■ **What you should do**
In your copy, repeat each record exactly and include no pictures.

*** Opening Material provided ***

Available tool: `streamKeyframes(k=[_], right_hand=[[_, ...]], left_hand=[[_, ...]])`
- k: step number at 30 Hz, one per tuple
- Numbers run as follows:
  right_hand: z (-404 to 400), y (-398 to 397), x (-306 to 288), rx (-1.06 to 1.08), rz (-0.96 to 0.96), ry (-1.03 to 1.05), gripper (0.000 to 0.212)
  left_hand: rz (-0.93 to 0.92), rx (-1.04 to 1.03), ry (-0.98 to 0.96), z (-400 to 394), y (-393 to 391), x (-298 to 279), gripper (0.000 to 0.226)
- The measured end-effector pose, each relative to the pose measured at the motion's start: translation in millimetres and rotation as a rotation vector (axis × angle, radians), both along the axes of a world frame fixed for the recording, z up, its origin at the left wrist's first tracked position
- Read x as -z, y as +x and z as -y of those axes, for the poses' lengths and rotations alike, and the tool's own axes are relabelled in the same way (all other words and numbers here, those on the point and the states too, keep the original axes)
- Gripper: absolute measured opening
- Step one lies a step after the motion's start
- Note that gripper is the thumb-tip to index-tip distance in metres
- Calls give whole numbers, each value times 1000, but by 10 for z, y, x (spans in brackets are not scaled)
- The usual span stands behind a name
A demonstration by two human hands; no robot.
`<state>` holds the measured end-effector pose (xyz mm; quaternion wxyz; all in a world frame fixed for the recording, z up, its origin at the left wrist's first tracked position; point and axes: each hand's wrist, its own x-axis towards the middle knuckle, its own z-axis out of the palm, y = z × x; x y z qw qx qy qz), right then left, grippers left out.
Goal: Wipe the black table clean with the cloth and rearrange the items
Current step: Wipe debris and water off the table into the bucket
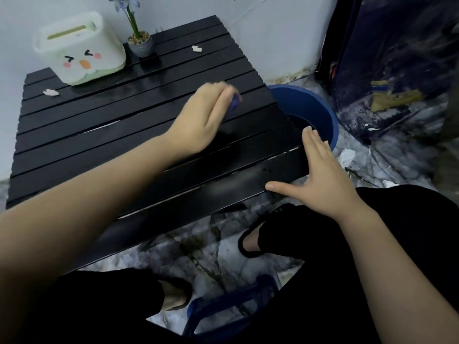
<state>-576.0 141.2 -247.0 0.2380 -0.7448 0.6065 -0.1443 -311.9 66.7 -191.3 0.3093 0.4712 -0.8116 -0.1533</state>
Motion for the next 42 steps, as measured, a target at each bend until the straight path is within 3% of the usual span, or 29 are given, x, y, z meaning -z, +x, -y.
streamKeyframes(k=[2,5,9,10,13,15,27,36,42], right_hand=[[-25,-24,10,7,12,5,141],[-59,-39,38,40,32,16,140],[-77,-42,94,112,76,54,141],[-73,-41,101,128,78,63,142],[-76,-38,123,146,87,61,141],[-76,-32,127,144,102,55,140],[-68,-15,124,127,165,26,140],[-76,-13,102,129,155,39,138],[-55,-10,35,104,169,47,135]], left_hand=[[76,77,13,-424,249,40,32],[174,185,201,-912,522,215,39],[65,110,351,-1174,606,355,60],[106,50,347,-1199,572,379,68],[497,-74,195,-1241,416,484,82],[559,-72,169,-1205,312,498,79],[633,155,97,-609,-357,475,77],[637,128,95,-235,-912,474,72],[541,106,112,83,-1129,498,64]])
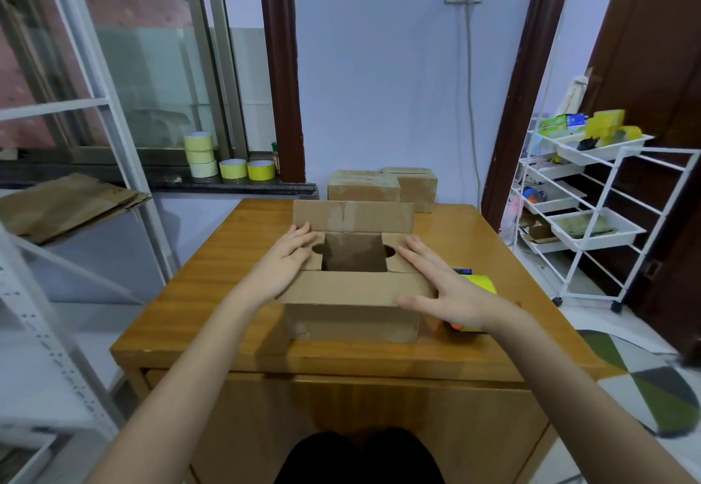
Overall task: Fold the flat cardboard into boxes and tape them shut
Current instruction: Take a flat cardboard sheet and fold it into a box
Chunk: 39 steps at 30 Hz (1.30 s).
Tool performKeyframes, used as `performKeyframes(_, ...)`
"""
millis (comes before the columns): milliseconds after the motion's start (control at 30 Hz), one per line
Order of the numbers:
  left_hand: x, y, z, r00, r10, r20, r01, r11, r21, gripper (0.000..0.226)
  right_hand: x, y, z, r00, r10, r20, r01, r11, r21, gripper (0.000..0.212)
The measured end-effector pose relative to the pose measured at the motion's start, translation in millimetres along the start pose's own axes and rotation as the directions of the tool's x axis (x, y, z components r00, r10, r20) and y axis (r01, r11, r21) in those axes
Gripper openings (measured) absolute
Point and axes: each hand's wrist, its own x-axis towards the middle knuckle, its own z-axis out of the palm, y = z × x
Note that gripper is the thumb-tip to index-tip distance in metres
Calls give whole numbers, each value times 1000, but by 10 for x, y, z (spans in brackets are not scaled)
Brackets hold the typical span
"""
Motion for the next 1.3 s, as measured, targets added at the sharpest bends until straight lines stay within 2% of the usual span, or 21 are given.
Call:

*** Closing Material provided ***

■ **Written solution**
Available tool: `streamKeyframes(k=[_], right_hand=[[_, ...]], left_hand=[[_, ...]])`
- k: step number at 30 Hz, one per tuple
- Numbers run as follows:
  right_hand: z (-404 to 400), y (-398 to 397), x (-306 to 288), rx (-1.06 to 1.08), rz (-0.96 to 0.96), ry (-1.03 to 1.05), gripper (0.000 to 0.212)
  left_hand: rz (-0.93 to 0.92), rx (-1.04 to 1.03), ry (-0.98 to 0.96), z (-400 to 394), y (-393 to 391), x (-298 to 279), gripper (0.000 to 0.226)
- The measured end-effector pose, each relative to the pose measured at the motion's start: translation in millimetres and rotation as a rotation vector (axis × angle, radians), both along the axes of a world frame fixed for the recording, z up, its origin at the left wrist's first tracked position
- Read x as -z, y as +x and z as -y of those axes, for the poses' lengths and rotations alike, and the tool's own axes are relabelled in the same way (all other words and numbers here, those on the point and the states too, keep the original axes)
- Gripper: absolute measured opening
- Step one lies a step after the motion's start
- Note that gripper is the thumb-tip to index-tip distance in metres
- Calls give whole numbers, each value times 1000, but by 10 for z, y, x (spans in brackets are not scaled)
- The usual span stands behind a name
A demonstration by two human hands; no robot.
`<state>` holds the measured end-effector pose (xyz mm; quaternion wxyz; all in a world frame fixed for the recording, z up, its origin at the left wrist's first tracked position; point and axes: each hand's wrist, its own x-axis towards the middle knuckle, its own z-axis out of the palm, y = z × x; x y z qw qx qy qz), right then left, grippers left out.
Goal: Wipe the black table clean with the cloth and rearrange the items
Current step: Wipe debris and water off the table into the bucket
<state>-576.0 141.2 -247.0 0.2380 -0.7448 0.6065 -0.1443 -311.9 66.7 -191.3 0.3093 0.4712 -0.8116 -0.1533</state>
Motion for the next 42 steps, as measured, a target at each bend until the straight path is within 3% of the usual span, or 29 are given, x, y, z meaning -z, +x, -y.
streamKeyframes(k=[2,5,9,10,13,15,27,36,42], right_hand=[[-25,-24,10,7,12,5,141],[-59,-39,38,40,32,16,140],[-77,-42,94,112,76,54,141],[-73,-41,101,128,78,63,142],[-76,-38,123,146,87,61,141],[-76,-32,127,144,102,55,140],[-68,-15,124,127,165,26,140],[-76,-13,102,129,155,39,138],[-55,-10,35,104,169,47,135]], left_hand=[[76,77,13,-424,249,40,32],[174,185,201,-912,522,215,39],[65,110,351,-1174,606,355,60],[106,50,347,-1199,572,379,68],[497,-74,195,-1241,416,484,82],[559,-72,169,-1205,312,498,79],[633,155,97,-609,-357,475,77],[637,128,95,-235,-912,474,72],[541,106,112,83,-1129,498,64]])
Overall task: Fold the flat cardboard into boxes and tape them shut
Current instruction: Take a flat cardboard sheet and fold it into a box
Chunk: 39 steps at 30 Hz (1.30 s).
Tool performKeyframes, used as `performKeyframes(_, ...)`
"""
millis (comes before the columns): milliseconds after the motion's start (control at 30 Hz), one per line
Order of the numbers:
  left_hand: x, y, z, r00, r10, r20, r01, r11, r21, gripper (0.000..0.226)
  right_hand: x, y, z, r00, r10, r20, r01, r11, r21, gripper (0.000..0.212)
The measured end-effector pose relative to the pose measured at the motion's start, translation in millimetres along the start pose's own axes and rotation as the directions of the tool's x axis (x, y, z components r00, r10, r20) and y axis (r01, r11, r21) in those axes
Gripper openings (measured) absolute
Point and axes: each hand's wrist, its own x-axis towards the middle knuckle, its own z-axis out of the palm, y = z × x
Note that gripper is the thumb-tip to index-tip distance in metres
Calls give whole numbers, each value times 1000, but by 10 for x, y, z (spans in brackets are not scaled)
Brackets hold the typical span
"""
Motion for the next 1.3 s, as measured, targets added at the sharpest bends until straight lines stay within 2% of the usual span, or 21 are given.
Call:

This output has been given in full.